Exercise
Could you retype all of the entries below word for word?

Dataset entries
◆ ◆ ◆ ◆ ◆

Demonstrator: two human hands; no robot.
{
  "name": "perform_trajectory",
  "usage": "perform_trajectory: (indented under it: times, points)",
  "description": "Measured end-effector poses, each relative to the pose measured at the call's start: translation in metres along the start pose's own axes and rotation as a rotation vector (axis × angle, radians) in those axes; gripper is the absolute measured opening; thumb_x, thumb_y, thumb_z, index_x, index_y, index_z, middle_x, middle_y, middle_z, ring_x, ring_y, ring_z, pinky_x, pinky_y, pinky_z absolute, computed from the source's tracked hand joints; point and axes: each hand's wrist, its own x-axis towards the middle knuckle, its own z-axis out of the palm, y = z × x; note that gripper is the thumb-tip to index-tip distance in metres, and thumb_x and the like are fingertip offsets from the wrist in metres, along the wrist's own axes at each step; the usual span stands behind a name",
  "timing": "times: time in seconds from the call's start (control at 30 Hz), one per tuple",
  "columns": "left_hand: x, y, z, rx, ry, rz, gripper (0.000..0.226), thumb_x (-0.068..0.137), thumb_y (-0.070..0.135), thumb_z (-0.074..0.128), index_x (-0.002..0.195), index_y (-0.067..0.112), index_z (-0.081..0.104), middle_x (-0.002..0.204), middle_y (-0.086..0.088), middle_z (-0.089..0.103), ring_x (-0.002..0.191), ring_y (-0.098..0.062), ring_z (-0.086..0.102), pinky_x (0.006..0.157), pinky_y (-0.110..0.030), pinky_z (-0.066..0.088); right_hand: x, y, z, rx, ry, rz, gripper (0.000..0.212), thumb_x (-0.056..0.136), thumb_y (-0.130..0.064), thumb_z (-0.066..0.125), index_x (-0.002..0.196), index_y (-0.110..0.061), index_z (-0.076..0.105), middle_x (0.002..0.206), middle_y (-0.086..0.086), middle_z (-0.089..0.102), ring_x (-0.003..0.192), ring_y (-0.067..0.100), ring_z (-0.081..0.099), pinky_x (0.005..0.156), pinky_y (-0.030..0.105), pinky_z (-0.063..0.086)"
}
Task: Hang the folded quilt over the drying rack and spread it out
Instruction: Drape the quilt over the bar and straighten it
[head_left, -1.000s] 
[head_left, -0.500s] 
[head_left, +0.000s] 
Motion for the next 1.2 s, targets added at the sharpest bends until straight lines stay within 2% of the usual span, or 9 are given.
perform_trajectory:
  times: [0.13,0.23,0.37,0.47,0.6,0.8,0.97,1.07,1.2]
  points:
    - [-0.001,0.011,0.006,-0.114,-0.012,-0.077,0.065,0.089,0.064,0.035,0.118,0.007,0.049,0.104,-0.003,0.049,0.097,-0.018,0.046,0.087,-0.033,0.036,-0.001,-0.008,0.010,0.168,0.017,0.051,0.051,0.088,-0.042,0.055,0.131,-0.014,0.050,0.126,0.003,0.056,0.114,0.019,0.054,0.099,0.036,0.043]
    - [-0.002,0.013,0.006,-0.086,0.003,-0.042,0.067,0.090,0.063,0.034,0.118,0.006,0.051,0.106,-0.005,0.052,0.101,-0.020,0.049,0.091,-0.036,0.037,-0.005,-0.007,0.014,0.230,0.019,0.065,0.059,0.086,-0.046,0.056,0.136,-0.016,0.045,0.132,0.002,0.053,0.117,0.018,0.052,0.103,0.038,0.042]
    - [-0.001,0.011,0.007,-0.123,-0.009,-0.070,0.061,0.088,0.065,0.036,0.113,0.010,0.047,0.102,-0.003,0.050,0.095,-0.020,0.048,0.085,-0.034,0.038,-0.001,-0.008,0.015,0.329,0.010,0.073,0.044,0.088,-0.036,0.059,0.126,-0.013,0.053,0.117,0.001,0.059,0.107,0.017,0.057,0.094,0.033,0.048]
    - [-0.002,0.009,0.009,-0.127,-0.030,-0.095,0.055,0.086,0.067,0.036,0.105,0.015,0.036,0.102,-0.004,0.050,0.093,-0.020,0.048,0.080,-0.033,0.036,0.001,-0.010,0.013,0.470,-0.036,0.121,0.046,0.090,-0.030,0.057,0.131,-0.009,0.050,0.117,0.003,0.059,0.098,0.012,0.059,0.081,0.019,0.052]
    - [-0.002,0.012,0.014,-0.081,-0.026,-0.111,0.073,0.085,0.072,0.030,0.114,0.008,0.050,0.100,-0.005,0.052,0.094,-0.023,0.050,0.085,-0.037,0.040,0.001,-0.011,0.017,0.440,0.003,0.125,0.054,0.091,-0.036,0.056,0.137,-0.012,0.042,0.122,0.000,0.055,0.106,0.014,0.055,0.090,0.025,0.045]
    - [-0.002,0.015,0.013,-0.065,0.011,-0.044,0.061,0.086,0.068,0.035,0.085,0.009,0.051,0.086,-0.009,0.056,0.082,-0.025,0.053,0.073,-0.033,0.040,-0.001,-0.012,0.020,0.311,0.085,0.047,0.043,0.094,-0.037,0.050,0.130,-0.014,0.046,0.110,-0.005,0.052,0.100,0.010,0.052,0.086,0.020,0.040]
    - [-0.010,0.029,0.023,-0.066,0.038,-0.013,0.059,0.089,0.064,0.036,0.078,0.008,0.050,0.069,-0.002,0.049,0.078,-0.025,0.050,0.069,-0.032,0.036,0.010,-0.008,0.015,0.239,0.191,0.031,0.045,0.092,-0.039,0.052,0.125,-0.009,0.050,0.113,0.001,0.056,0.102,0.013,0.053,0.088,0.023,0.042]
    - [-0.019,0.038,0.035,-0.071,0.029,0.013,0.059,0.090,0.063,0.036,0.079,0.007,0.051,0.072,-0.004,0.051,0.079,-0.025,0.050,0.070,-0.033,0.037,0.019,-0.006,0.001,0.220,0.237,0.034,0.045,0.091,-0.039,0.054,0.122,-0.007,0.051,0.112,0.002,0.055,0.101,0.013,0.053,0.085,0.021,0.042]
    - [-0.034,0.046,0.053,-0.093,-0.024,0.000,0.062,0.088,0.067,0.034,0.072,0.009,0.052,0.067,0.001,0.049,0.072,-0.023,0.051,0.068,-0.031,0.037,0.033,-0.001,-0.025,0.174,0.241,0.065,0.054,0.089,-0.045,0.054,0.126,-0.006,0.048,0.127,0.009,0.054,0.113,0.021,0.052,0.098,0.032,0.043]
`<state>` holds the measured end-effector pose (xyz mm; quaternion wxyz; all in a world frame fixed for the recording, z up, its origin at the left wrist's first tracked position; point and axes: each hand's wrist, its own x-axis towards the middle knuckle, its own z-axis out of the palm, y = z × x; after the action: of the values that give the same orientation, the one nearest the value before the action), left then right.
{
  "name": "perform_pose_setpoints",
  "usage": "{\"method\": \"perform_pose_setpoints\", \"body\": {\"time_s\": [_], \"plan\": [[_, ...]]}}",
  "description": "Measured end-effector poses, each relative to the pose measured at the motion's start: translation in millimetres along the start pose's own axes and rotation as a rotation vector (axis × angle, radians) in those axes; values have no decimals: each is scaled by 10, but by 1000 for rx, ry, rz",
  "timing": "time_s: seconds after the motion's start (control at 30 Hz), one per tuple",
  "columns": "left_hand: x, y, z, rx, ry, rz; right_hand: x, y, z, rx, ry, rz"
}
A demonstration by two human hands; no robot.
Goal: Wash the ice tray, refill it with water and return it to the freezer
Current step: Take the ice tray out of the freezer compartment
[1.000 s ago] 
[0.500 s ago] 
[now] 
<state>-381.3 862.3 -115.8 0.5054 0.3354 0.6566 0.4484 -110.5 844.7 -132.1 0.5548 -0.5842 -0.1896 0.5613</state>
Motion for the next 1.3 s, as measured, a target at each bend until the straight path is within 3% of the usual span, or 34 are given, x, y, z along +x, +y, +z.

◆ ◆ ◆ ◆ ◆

Written reply
Demonstrator: two human hands; no robot.
{
  "name": "perform_trajectory",
  "usage": "perform_trajectory: (indented under it: times, points)",
  "description": "Measured end-effector poses, each relative to the pose measured at the call's start: translation in metres along the start pose's own axes and rotation as a rotation vector (axis × angle, radians) in those axes; gripper is the absolute measured opening; thumb_x, thumb_y, thumb_z, index_x, index_y, index_z, middle_x, middle_y, middle_z, ring_x, ring_y, ring_z, pinky_x, pinky_y, pinky_z absolute, computed from the source's tracked hand joints; point and axes: each hand's wrist, its own x-axis towards the middle knuckle, its own z-axis out of the palm, y = z × x; note that gripper is the thumb-tip to index-tip distance in metres, and thumb_x and the like are fingertip offsets from the wrist in metres, along the wrist's own axes at each step; the usual span stands behind a name",
  "timing": "times: time in seconds from the call's start (control at 30 Hz), one per tuple",
  "columns": "left_hand: x, y, z, rx, ry, rz, gripper (0.000..0.226), thumb_x (-0.068..0.137), thumb_y (-0.070..0.135), thumb_z (-0.074..0.128), index_x (-0.002..0.195), index_y (-0.067..0.112), index_z (-0.081..0.104), middle_x (-0.002..0.204), middle_y (-0.086..0.088), middle_z (-0.089..0.103), ring_x (-0.002..0.191), ring_y (-0.098..0.062), ring_z (-0.086..0.102), pinky_x (0.006..0.157), pinky_y (-0.110..0.030), pinky_z (-0.066..0.088); right_hand: x, y, z, rx, ry, rz, gripper (0.000..0.212), thumb_x (-0.056..0.136), thumb_y (-0.130..0.064), thumb_z (-0.066..0.125), index_x (-0.002..0.196), index_y (-0.110..0.061), index_z (-0.076..0.105), middle_x (0.002..0.206), middle_y (-0.086..0.086), middle_z (-0.089..0.102), ring_x (-0.003..0.192), ring_y (-0.067..0.100), ring_z (-0.081..0.099), pinky_x (0.005..0.156), pinky_y (-0.030..0.105), pinky_z (-0.063..0.086)"
}
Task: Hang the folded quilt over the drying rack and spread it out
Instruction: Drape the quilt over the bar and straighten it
[head_left, -1.000s] 
[head_left, -0.500s] 
[head_left, +0.000s] 
Motion for the next 1.2 s, targets added at the sharpest bends until straight lines stay within 2% of the usual span, or 9 are given.
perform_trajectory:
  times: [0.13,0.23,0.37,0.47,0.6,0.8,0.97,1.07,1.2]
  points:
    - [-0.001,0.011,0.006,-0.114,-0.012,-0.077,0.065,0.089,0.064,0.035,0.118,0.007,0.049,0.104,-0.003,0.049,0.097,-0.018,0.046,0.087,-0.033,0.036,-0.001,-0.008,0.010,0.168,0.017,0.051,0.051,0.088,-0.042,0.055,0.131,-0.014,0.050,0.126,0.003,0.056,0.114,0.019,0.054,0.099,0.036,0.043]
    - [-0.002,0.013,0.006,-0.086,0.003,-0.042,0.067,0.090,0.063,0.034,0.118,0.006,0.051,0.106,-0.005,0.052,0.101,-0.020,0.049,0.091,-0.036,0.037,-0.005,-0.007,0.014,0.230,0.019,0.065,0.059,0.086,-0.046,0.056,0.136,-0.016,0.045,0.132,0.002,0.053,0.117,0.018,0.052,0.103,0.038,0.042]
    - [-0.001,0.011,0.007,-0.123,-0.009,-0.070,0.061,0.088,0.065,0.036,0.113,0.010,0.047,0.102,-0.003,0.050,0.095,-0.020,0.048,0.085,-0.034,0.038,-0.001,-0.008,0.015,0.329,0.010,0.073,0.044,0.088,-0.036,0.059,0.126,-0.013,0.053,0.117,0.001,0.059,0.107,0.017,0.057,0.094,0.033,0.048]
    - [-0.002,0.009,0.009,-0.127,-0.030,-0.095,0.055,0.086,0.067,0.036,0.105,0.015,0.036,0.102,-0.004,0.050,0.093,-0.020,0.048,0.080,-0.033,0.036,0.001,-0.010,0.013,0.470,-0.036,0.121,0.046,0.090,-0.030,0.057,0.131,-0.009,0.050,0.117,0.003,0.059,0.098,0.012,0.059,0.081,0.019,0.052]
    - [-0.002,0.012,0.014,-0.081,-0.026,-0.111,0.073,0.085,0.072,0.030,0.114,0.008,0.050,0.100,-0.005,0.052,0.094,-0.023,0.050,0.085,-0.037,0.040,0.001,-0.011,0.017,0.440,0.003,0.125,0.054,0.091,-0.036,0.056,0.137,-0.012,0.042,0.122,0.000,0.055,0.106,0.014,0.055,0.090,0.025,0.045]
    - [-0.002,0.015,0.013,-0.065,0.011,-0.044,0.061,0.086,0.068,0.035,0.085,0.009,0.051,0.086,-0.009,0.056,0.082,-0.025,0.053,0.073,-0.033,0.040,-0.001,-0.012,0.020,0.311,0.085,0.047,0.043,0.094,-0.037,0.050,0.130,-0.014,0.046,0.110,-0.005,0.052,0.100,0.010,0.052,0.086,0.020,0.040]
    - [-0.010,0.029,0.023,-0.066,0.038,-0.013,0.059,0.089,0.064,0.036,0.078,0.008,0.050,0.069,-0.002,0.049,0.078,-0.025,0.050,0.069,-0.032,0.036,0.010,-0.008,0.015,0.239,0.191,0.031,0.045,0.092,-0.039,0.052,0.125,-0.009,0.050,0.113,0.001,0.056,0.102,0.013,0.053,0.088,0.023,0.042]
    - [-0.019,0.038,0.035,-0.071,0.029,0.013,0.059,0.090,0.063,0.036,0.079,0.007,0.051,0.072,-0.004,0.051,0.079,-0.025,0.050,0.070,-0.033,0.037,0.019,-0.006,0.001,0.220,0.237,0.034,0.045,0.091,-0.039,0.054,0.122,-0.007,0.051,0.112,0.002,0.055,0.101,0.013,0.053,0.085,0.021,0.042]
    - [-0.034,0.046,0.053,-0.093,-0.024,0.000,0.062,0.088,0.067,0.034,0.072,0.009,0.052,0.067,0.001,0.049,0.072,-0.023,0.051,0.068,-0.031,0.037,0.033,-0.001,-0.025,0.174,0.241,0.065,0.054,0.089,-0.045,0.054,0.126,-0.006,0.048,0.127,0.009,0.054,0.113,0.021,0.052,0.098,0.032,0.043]
`<state>` holds the measured end-effector pose (xyz mm; quaternion wxyz; all in a world frame fixed for the recording, z up, its origin at the left wrist's first tracked position; point and axes: each hand's wrist, its own x-axis towards the middle knuckle, its own z-axis out of the palm, y = z × x; after the action: of the values that give the same orientation, the one nearest the value before the action), left then right.
{
  "name": "perform_pose_setpoints",
  "usage": "{\"method\": \"perform_pose_setpoints\", \"body\": {\"time_s\": [_], \"plan\": [[_, ...]]}}",
  "description": "Measured end-effector poses, each relative to the pose measured at the motion's start: translation in millimetres along the start pose's own axes and rotation as a rotation vector (axis × angle, radians) in those axes; values have no decimals: each is scaled by 10, but by 1000 for rx, ry, rz",
  "timing": "time_s: seconds after the motion's start (control at 30 Hz), one per tuple",
  "columns": "left_hand: x, y, z, rx, ry, rz; right_hand: x, y, z, rx, ry, rz"
}
A demonstration by two human hands; no robot.
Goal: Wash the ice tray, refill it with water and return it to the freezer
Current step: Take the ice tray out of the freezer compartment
[1.000 s ago] 
[0.500 s ago] 
[now] 
<state>-381.3 862.3 -115.8 0.5054 0.3354 0.6566 0.4484 -110.5 844.7 -132.1 0.5548 -0.5842 -0.1896 0.5613</state>
Motion for the next 1.3 s, as measured, a target at each bend until the straight path is within 3% of the usual span, or 34 are given, x, y, z along +x, +y, +z.

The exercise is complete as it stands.